En tant qu’instructeur MBSR, ces deux entretiens m’invitent à être particulièrement vigilant à la manière dont je présente le programme MBSR et notamment dans ma position vis à vis des résutats des recherches scientifiques.   La méditation de pleine conscience n’est pas la panacée.  Si l’on est attiré par elle, il faut en faire l’essai.  A chacun d’expérimenter.  Et à chacun de tirer les conclusions.  La méditation en tant que pratique régulière est plus le développement d’un rapport avec soi-même que la pilule qui donne instantanément accès au bonheur et au calme.  L’écart entre le degré hypothétique des études faites et les conclusions hâtives qui en sont tirées, est le miroir de  notre refus, plus ou moins partagé, d’accepter les incertitudes de nos existences.  Le calme peut-être atteint mais la tempête est toujours possible et doit finalement toujours être traversée.

 

Catherine Kerr est Assistant Professeur de médecine générale à Brown University. Elle connaît bien la méthode MBSR à deux titres :

– tout d’abord elle s’y est formé et en a bénéficié au cours d’une bataille de deux décennies avec un cancer;

– elle a de plus étudié en tant que chercheuse les effets bénéfiques de la méthode MBSR.

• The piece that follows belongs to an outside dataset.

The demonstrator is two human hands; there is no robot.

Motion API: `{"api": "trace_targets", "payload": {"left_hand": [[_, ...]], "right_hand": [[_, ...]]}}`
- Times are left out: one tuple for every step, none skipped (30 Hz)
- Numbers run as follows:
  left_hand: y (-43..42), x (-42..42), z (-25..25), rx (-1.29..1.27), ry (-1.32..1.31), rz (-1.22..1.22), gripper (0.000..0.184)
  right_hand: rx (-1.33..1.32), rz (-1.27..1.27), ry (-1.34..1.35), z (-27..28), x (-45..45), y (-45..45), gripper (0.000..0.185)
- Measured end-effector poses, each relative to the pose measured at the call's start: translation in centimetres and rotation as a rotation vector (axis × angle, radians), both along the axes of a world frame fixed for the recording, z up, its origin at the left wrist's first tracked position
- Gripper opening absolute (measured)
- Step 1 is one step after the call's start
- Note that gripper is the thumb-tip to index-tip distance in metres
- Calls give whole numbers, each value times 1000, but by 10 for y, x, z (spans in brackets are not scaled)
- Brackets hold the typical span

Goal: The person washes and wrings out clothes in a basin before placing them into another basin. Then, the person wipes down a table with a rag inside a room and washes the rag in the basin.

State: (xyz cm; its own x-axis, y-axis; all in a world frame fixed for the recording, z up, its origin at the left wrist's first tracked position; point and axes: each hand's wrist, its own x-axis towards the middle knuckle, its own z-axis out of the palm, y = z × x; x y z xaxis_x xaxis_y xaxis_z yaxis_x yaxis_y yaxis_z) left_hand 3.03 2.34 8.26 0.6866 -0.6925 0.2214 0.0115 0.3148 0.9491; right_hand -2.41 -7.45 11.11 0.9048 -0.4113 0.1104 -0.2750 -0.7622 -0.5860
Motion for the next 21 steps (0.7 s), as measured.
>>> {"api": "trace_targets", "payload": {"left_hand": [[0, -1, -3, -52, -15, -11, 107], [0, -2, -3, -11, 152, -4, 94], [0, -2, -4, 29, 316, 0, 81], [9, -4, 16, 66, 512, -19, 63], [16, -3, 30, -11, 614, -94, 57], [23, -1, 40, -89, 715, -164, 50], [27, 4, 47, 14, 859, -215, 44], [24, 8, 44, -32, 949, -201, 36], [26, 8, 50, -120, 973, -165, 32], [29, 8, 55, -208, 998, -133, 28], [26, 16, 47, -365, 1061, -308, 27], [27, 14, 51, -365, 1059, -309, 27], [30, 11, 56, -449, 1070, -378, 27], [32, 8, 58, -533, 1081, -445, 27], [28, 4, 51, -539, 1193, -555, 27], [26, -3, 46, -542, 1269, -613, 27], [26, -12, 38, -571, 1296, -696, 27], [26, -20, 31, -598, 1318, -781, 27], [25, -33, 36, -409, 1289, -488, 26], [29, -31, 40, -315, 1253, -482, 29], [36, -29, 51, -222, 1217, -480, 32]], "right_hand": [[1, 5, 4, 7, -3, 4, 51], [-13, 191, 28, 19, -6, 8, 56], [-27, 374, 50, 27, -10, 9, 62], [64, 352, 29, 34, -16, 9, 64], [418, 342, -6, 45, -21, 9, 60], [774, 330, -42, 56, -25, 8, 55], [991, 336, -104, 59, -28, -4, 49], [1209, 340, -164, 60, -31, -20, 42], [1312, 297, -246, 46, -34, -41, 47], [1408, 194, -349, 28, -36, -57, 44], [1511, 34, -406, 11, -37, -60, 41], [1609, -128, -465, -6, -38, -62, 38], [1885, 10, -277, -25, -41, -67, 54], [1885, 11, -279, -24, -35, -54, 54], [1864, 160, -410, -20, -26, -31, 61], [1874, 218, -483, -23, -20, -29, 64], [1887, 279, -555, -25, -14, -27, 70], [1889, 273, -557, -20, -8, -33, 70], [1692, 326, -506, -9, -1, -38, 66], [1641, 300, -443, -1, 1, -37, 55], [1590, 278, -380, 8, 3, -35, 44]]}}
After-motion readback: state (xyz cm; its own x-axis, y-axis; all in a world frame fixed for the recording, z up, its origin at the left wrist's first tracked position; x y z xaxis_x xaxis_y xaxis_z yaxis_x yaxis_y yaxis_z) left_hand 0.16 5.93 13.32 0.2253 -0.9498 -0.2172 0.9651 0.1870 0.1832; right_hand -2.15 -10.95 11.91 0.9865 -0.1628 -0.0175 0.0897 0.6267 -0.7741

Sa réaction sur sa page Facebook à un article vantant les 20 bienfaits de la méditation, a généré plus de 100 commentaires.   Kerr a donc créé un groupe Facebook « Mindfulness et action habile: un groupe de discussion sur la recherche » qui a attiré 400 personnalités du monde scientifique et de la recherche ainsi que des personnes d’influence dans la communauté bouddhique avec pour but de mettre en place des stratégies pour diminuer l’écart grandissant entre le concensus scientifique sur les effets de la méditations et la manière dont en parlent les medias.

 

Whilloughby Britton est Assistant Professor de psychiatrie et de comportement humain à la faculté de médecine de Brown University. Son domaine de recherche sur la méditation comprend l’éducation, le traitement de la dépression et des perturbations du sommeil.    Actuellement, elle étudie la neurobiologie des effets particuliers de différents types de méditations sur différents types de personnes/personnalités.  Elle est la première personne a étudier les effets négatifs de la méditation intensive.

[1]           Elles sont du type « groupe actif de contrôle ».   Dans ce cas le groupe de contrôle fait tout ce que fait l’autre groupe sauf la partie méditative et les individus (du groupe de contrôle) ne savent pas qu’ils font partie du groupe de contrôle.